In his report, author Burkhard Militzer thinks that the magnetic fields of Neptune and Uranus can be explained by considering an interaction between water and a fluid composed of carbon, nitrogen and hydrogen. In the article published in the magazine Proceedings of the National Academy of Science, details how, through computer simulations, the pressures of both fluids generate a behavior in the magnetic field that contrasts both with that of the Earth and with that of other gaseous planets such as Jupiter or Saturn.
The magnetic fields of Uranus and Neptune
Some planets have magnetic fields due to the presence of conductive materials inside them that, when moving, produce a dynamo effect. On Earth, rotational motion moves the liquid core made of iron and nickel. Thanks to this, electric currents are produced that generate a precise magnetic field around the globe.

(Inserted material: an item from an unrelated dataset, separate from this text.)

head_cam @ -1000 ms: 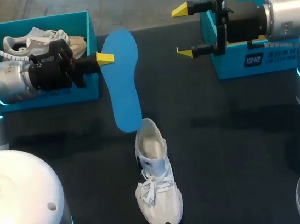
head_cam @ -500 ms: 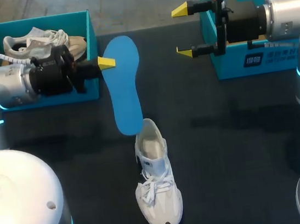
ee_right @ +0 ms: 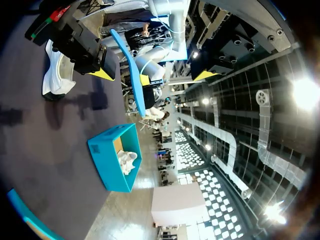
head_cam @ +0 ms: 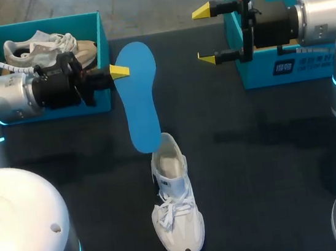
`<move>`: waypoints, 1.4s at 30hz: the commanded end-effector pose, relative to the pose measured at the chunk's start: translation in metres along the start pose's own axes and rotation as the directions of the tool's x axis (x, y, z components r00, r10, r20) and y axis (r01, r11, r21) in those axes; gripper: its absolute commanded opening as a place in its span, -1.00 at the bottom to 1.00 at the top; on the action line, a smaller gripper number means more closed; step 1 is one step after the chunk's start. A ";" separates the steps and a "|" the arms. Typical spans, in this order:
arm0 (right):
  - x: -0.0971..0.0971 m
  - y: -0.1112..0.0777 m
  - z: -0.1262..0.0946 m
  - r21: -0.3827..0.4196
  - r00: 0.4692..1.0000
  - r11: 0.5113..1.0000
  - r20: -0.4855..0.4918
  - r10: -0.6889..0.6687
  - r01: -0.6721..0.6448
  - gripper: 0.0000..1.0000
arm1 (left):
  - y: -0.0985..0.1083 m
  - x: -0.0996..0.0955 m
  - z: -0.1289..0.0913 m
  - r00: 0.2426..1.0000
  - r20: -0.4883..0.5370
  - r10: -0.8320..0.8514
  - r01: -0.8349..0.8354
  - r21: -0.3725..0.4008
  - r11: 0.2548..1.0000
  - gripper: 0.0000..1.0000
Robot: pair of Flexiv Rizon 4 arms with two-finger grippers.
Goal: Take the shoe out of the shoebox, open the shoe tongue, remove and reinsert the insole, then place the shoe into the shoebox
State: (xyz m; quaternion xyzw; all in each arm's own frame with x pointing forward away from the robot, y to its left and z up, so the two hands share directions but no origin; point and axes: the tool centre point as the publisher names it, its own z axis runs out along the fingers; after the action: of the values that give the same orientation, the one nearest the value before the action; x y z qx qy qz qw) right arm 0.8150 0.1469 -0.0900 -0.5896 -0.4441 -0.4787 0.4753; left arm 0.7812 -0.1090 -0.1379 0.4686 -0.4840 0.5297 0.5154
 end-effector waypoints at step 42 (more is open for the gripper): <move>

In the solar system, virtually all planets have magnetic fields that behave similarly. Neptune and Uranus are the exception. Their fields are quite inclined, at 59° and 47° respectively, with respect to their axis of rotation, and are not symmetrical. On Earth, the north and south poles are well defined (it has a dipolar nature). The magnetosphere of Uranus and Neptune, on the other hand, is chaotic, with regions of strong intensity and without that dipolarity. In the 1980s, the Voyager 1 and 2 probes confirmed the complexity of these planets’ magnetic fields.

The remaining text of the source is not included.